City in West Azerbaijan province, Iran

Miandoab (مياندوآب) (Note: Also romanized as Meyāndoāb, Mīāndoāb, Mīāndow Āb, Mīāndowāb, Mīāndūāb, Mīyāndoāb, and Miyāndūāb; Azerbaijani: قوشاچای, romanized as Qoşaçay; میاندواو) is a city in the Central District of Miandoab County, West Azerbaijan province, Iran, serving as capital of both the county and the district.

==Demographics==
===Language and ethnicity===
Miandoab is largely populated by Azerbaijanis, but also populated by Kurds.

===Population===
At the time of the 2006 National Census, the city's population was 112,933 in 29,207 households. The following census in 2011 counted 123,081 people in 35,066 households. The 2016 census measured the population of the city as 134,425 people in 41,459 households.

==History==
=== Battle of Miandoab===

In 1921, Miandoab was the site of a significant battle during the Kurdish uprising led by Simko Shikak. His forces, numbering several thousand and reinforced by Turkish Kurds, defeated Iranian government troops and took control of the city. The battle marked the height of Simko's power during his revolt in northwestern Iran.

==Geography==

The city of Miandoab is on the Zarriné-Rūd river and located in the center of the plain that slopes down to Lake Urmia. It is 1314 m above the sea level, at 46°6′E latitude and 36°58′N longitude.

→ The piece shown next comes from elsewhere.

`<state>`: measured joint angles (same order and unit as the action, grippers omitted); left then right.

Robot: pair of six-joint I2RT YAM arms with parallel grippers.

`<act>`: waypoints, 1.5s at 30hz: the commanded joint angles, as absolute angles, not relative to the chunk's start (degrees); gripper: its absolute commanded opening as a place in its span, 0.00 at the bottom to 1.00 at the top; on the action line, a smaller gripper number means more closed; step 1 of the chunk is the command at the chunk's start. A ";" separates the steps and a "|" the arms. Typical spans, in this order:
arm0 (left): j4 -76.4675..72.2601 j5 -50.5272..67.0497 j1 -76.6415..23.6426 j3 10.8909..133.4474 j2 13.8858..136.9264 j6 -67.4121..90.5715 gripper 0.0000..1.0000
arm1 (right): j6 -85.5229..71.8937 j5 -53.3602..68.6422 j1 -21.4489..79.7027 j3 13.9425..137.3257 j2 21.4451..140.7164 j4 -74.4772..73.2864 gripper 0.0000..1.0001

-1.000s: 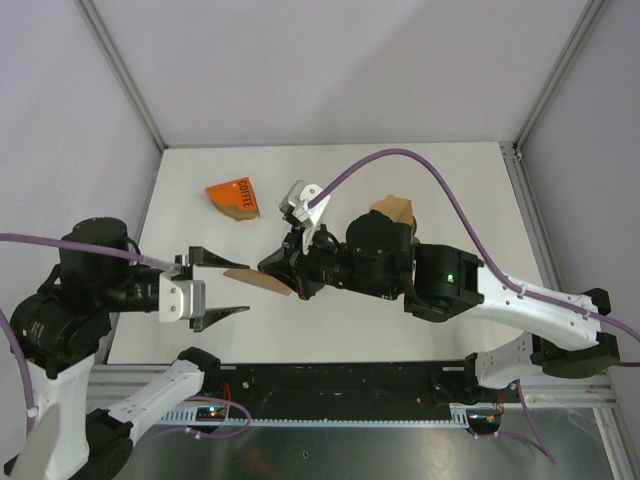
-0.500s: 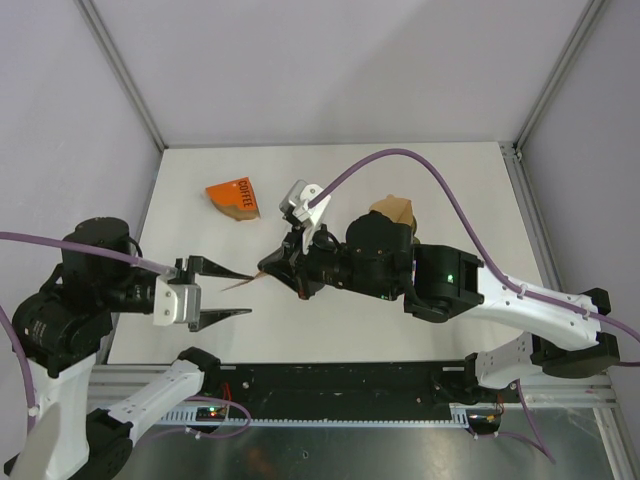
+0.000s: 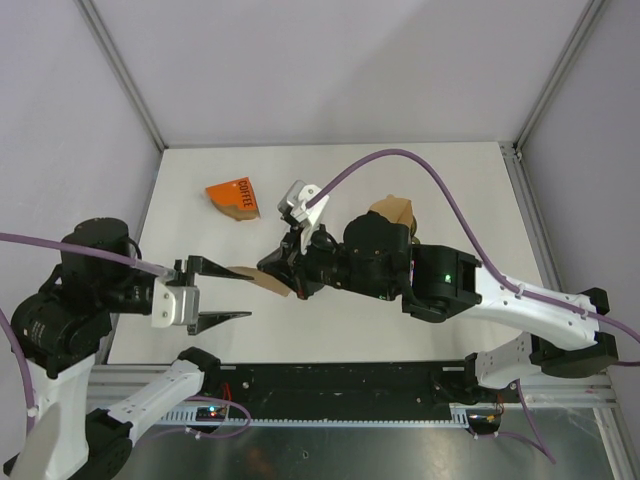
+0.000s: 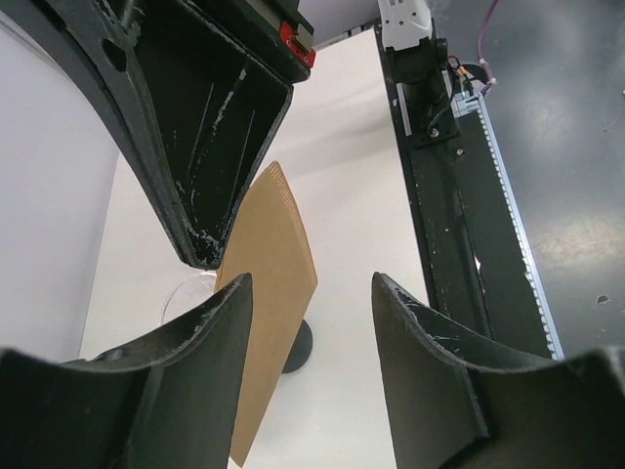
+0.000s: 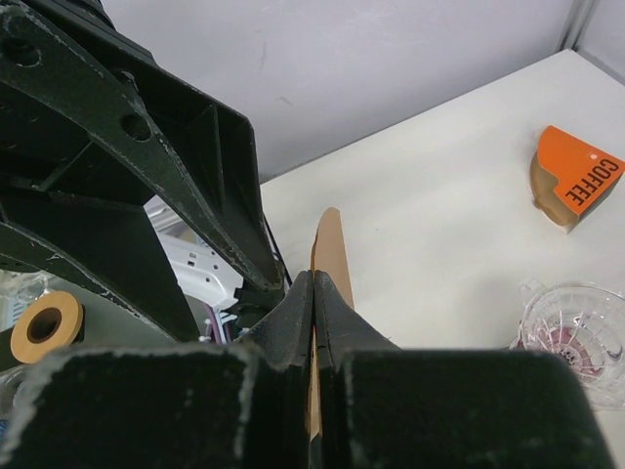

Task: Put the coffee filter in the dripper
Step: Place the coffee filter in the coffee dripper.

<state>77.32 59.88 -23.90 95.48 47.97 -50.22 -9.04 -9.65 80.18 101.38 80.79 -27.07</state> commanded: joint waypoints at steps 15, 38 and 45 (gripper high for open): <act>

The city is a transportation connection point between West Azerbaijan province and East Azerbaijan province. Thus, the city has been a transportation crossroads between the two large provinces, and has attracted political and economic interest from local and international governments.

The area of Miandoab County is 2,694 square kilometers. Miandoab County is located between the Iranian counties of Bukan, Malekan, Mahabad, and Shahin Dezh.